Le pragmatisme du parti parvenu au pouvoir le pousse à s’allier au régime et à faire silence sur un festival dont il était très critique, le festival Mawazine organisé par l’association Maroc des cultures dirigée par le secrétaire personnel du roi. Ce festival organisé à Rabat et dans lequel des millions de dollars sont injectés subissait naguère les attaques les plus féroces de la part des islamistes, surtout lorsqu’il invita le britannique Elton John. A l’époque, les islamistes avaient prétexté qu’Elton John avait insulté le Christ dans une interview.
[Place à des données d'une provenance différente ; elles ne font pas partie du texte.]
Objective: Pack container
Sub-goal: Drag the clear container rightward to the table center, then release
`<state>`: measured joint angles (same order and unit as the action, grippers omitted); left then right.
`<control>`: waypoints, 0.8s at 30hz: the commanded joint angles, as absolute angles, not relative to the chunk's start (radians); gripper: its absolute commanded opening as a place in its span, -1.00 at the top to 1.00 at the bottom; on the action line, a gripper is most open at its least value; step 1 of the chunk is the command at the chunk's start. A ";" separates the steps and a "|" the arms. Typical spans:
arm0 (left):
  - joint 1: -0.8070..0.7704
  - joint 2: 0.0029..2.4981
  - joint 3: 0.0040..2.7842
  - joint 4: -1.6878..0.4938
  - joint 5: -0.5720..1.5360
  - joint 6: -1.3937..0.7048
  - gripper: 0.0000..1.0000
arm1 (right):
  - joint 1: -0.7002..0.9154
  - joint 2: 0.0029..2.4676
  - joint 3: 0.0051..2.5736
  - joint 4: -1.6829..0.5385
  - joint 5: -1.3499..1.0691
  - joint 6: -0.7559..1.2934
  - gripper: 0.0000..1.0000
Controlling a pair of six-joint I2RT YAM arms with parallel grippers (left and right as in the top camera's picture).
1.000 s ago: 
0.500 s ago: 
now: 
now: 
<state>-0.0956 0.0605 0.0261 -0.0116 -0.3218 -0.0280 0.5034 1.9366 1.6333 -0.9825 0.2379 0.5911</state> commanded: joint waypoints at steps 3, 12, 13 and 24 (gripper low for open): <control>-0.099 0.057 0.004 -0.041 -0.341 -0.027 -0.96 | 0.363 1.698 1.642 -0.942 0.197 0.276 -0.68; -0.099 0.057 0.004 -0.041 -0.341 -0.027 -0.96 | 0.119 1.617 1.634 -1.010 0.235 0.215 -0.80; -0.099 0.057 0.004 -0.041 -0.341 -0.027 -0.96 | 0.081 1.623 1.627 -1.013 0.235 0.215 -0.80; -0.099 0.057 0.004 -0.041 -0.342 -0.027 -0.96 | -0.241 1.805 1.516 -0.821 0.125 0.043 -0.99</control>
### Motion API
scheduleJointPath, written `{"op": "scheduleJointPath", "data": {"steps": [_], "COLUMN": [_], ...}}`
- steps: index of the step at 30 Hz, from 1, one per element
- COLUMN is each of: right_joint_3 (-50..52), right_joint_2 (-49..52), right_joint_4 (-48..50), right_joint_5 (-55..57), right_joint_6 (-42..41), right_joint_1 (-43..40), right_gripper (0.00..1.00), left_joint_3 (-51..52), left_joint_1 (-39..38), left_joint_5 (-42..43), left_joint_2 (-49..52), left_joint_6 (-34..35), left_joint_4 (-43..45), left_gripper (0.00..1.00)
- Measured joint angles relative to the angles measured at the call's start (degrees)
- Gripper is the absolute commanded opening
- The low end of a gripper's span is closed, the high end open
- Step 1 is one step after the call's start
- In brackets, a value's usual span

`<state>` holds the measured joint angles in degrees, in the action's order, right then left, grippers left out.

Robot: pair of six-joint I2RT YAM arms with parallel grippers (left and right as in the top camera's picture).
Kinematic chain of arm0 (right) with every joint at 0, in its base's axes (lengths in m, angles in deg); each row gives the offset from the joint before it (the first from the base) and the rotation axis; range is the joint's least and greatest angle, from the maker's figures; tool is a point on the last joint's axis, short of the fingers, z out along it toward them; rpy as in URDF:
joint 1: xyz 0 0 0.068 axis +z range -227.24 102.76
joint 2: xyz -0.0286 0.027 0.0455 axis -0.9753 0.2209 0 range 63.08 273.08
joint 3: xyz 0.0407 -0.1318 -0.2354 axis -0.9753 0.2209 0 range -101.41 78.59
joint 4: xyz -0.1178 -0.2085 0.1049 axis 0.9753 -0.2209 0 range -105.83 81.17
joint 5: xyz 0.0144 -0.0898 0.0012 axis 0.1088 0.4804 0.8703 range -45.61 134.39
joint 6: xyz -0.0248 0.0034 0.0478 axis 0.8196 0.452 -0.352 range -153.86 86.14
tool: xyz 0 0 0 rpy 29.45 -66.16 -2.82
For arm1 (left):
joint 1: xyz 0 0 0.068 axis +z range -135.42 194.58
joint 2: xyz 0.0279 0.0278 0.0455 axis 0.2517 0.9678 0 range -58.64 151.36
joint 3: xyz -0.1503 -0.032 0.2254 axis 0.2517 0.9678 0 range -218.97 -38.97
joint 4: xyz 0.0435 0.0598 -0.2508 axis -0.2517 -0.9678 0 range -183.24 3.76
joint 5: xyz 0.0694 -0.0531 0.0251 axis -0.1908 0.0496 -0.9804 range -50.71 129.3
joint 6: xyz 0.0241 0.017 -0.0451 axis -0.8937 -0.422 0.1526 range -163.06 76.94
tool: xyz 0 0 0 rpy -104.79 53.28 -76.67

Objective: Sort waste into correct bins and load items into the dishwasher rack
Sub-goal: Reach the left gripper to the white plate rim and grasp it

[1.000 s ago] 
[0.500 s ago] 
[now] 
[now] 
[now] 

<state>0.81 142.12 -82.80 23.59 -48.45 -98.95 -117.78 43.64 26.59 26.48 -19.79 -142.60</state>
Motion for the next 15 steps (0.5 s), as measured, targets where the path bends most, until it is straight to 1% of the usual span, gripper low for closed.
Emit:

Seulement, quelques années après qu’ils ont accédé au pouvoir, ils n’ont émis aucun communiqué ni même une déclaration à la presse pouvant nuire au festival et demandant que son véritable budget soit révélé. Bien au contraire, ils ont veillé, en tant que membres du gouvernement, à la bonne marche et au succès de ce que la presse marocaine appelle « le festival du roi ».